Laura hadn’t uttered a sound throughout the labour. She had refused all pain relief. The pain was her relief. She had embraced it, willed it. Every contraction was a joy to her. Life: she was creating it, not destroying it. She wasn’t completely worthless. She had a reason to live.
But when Mandy had been born and the doctor had told her it was a girl, a sound came out of Laura’s mouth that made everyone stop. It was a primal scream, a howl, a broken-hearted wail for her lost baby. A calling, a yearning for what should have been, what could never be, a plea for forgiveness, a farewell cry.
Mandy was placed in her arms. Laura had held her close, looked into her eyes and whispered, ‘I’ll keep you safe. I won’t let you down. I promise I won’t. I’ll be a good mum this time.’
Both Frank and David had cried when they held her. Joan had come in the next day. She had ignored Laura, walked past her bed, and gone over to the cot where the baby was sleeping.
‘I’m calling her Mandy after Dad’s mum, Amanda,’ Laura had said.
Joan didn’t react. Mandy wriggled, stretched her arms over her head and yawned. Then she opened her eyes and stared straight into Joan’s. Laura saw her mother flinch.
Joan had put her bag down slowly and reached into the cot. Her hands were shaking. She picked the baby up and slowly, with quivering fingers, held her tiny face to her cheek. Laura had watched as Joan cried the silent tears of a broken woman who had begun to hope anew.
Lexie dried her tears. ‘I swear that’s the most heartbreaking story I ever heard. Babes, you have been through the wringer! I can’t believe you’re so normal.’
‘I don’t know that I am,’ Laura said.
‘Believe me, I know a nutter when I see one. And look at all this.’ Lexie gestured at Laura’s studio. ‘You’re so talented and successf
ul.’
‘The success was slow in coming. I only started making good money in the last few years. But painting is my haven. I come in here and let my imagination run free. My emotions dictate the colours and my subconscious moves the brush.’
‘Wow, that’s amazing. So you never plan what you’re going to paint?’
‘I’ve tried to but it never works. My painting comes from in here.’ Laura pointed to her stomach. ‘The inspiration is buried somewhere deep down and I just have to surrender to it and let it lead me where it wants to go.’
‘That’s genius, that is.’ Lexie was impressed.
‘I don’t think so, Lexie. But I do know that art has been my escape. Painting has kept me sane. It’s kept me from spiralling into a black hole. This studio is my safe place. My switch-off.’
‘I’m not surprised. It’s a lovely space and the views are incredible. I could sit here all day looking out at the sea. It’s very soothing, innit?’
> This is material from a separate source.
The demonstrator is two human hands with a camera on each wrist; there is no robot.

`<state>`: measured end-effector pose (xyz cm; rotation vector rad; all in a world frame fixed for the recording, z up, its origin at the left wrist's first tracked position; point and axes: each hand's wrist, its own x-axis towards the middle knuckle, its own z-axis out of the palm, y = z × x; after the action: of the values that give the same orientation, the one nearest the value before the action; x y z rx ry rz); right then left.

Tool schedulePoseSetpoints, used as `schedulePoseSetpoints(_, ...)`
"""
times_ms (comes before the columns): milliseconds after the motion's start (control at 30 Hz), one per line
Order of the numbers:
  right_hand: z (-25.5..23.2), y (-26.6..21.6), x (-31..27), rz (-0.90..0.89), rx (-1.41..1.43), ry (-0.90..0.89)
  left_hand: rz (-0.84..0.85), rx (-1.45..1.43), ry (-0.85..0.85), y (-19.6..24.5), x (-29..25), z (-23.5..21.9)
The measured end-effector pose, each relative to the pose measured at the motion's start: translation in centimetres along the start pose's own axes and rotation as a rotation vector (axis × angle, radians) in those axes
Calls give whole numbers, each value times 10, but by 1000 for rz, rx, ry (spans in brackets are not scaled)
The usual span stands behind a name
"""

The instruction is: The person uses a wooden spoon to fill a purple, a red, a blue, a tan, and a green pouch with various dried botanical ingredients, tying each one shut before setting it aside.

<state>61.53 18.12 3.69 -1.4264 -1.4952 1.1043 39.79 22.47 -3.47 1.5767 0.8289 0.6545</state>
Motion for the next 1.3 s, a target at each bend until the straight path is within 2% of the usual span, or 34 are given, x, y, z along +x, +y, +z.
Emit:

‘Yes, it really is. After Mandy was born, I had to get away from Dublin. I wanted to live in a small village where no one knew me or my story. Somewhere life was quiet and calm. I needed to get away from all the Jody memories and the accusing eyes and start afresh. There were only the two of us, so I wanted somewhere small. I couldn’t be too far from Dublin, so Mandy could see her dad and Frank and Joan whenever she wanted, and it had to have views of the sea. When I saw this property, I knew it was perfect. It was only forty minutes from Dublin and it had the quaint three-bedroom house with a separate garage that I converted into this studio.’
‘It’s perfect,’ Lexie said. ‘How often does Mandy see her dad, then?’
‘It used to be every second weekend, but since David got married eight years ago, it sometimes stretches to every third weekend. I’ve tried really hard to warm to his wife, Tanya, but she’s very cold.’
Lexie rubbed her hands together. ‘Oooh, go on, tell me all. I like a good bitch.’
‘She’s a terrible snob. David’s a lawyer and he’s doing very well. They live in a very big house in Dublin and their children –’
Lexie exclaimed, ‘Oh, yeah, I forgot he had other kids. Two girls, innit?’